Assignment :: The full listing, returned exactly and free of pictures, is the expected answer.

Given information ::

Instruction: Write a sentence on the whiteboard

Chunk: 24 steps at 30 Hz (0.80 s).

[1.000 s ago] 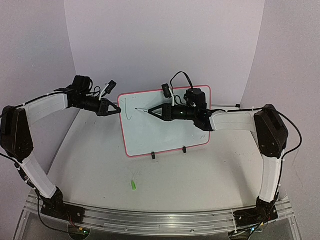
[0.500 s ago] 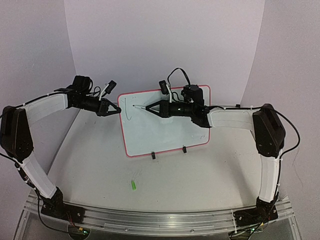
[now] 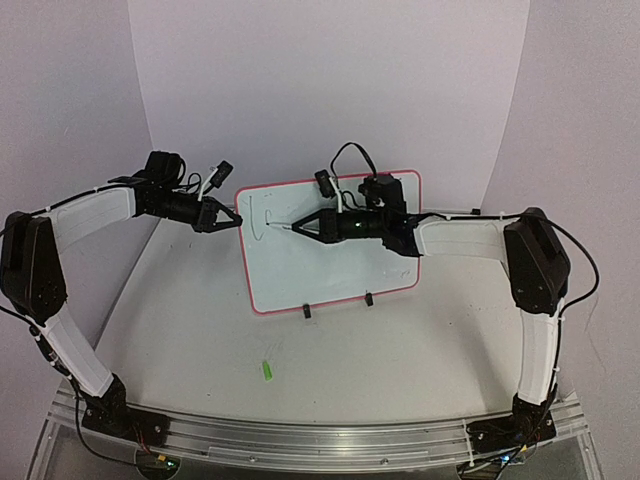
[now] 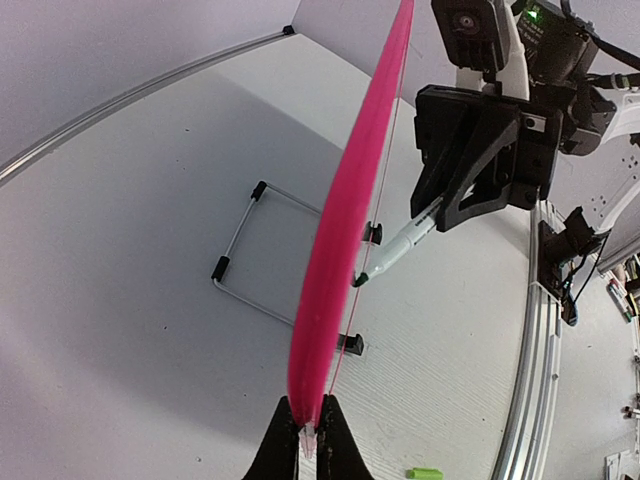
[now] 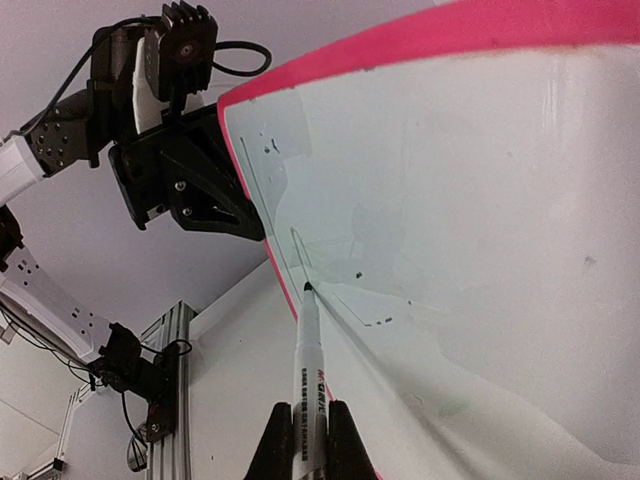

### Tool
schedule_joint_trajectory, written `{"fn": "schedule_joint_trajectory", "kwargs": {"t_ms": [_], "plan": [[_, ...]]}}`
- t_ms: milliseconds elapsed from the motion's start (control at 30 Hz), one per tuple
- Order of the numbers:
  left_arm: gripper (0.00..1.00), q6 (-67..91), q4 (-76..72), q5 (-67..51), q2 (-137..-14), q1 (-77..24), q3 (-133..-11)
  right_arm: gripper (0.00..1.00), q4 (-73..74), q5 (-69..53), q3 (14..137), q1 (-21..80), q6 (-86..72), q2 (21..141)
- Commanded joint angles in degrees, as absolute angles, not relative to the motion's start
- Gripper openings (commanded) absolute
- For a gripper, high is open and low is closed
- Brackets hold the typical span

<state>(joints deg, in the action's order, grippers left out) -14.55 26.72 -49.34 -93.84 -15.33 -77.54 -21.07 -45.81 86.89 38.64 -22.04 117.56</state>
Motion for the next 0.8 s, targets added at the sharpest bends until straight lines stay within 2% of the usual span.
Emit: {"fn": "schedule_joint_trajectory", "kwargs": {"t_ms": [0,767], "plan": [[0.0,-14.8,28.5,-49.3,-94.3,-15.6,-78.1,0.0,-19.0,-42.9,86.2,38.3,-20.2,117.2],[0.0,-14.8,28.6,-49.3,-94.0,-15.6,-78.2,0.0,-17.2,-40.1,87.4,38.3,-18.4,112.8]]}}
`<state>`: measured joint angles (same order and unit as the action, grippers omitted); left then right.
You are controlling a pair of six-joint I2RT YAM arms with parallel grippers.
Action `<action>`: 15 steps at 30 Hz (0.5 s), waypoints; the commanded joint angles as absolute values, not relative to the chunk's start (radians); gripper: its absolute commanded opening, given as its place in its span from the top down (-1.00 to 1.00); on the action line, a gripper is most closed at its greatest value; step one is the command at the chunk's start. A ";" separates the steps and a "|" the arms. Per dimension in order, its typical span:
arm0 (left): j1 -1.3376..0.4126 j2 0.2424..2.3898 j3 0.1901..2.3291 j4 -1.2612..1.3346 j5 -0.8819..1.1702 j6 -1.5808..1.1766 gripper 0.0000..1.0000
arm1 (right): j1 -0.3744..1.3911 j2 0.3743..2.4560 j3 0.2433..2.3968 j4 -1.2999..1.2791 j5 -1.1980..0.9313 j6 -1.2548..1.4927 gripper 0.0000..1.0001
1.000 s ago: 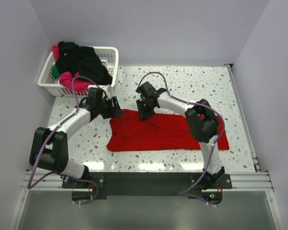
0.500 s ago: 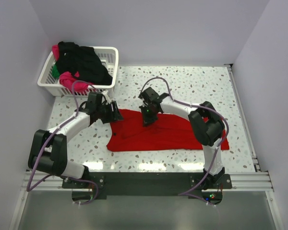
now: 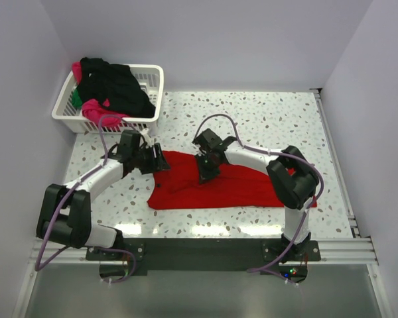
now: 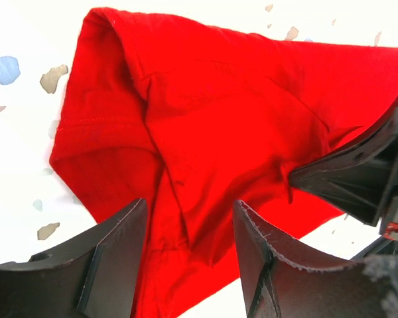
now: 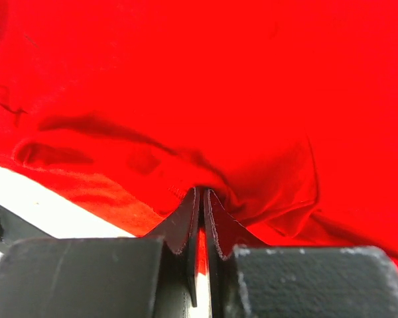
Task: Fold and stack the t-shirts
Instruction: Fold the tshirt
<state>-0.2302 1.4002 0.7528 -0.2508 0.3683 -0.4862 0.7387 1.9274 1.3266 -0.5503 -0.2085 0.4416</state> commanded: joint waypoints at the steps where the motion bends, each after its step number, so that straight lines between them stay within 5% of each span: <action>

Solution to this exercise ::
Instruction: Write a sentence on the whiteboard

Chunk: 24 steps at 30 Hz (0.80 s).

[1.000 s ago] 
[0.500 s ago] 
[now] 
[now] 
[now] 

### Tool
schedule_joint_trajectory, written `{"fn": "schedule_joint_trajectory", "kwargs": {"t_ms": [_], "plan": [[_, ...]]}}`
- t_ms: milliseconds elapsed from the motion's start (control at 30 Hz), one per tuple
- Order of the numbers:
  left_arm: gripper (0.00..1.00), q6 (-67..91), q4 (-76..72), q5 (-67..51), q2 (-137..-14), q1 (-77..24), q3 (-133..-11)
  right_arm: gripper (0.00..1.00), q4 (-73..74), q5 (-69..53), q3 (14..137), q1 (-21..80), q6 (-86..72), q2 (21..141)
- Commanded joint angles in degrees, as absolute angles, not relative to the motion's start
- Gripper openings (commanded) absolute
- For a gripper, high is open and low is closed
- Brackets hold the typical span

<state>(joints deg, in the action's order, grippers left out) -14.55 26.72 -49.34 -93.84 -15.33 -77.54 -21.07 -45.81 86.89 38.64 -22.04 117.56</state>
Motion for the next 0.8 s, targets added at the sharpest bends until straight lines stay within 2% of the usual span.
Emit: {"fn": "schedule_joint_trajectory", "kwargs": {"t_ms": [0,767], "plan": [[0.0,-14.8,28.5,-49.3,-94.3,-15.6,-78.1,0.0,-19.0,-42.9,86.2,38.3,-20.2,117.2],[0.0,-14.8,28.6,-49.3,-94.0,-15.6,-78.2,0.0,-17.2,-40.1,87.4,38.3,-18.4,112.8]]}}
`<state>`: measured joint angles (same order and unit as the action, grippers omitted); left then right.
You are controlling a pair of six-joint I2RT YAM arms with parallel grippers.
Action `<action>`: 15 steps at 30 Hz (0.5 s), waypoints; the commanded joint angles as absolute values, not relative to the chunk's start (radians); gripper: its absolute commanded opening, given as its place in its span from the top down (-1.00 to 1.00); on the action line, a gripper is most closed at its greatest value; step one is the command at the chunk's start. A ";" separates the steps and a "|" the arms. Per dimension in order, its typical span:
arm0 (left): j1 -1.3376..0.4126 j2 0.2424..2.3898 j3 0.1901..2.3291 j4 -1.2612..1.3346 j5 -0.8819..1.1702 j6 -1.5808..1.1766 gripper 0.0000..1.0000
arm1 (right): j1 -0.3744..1.3911 j2 0.3743..2.4560 j3 0.2433..2.3968 j4 -1.2999..1.2791 j5 -1.1980..0.9313 j6 -1.2548..1.4927 gripper 0.0000..1.0001
1.000 s ago: 
0.500 s ago: 
now: 
now: 
now: 
Task: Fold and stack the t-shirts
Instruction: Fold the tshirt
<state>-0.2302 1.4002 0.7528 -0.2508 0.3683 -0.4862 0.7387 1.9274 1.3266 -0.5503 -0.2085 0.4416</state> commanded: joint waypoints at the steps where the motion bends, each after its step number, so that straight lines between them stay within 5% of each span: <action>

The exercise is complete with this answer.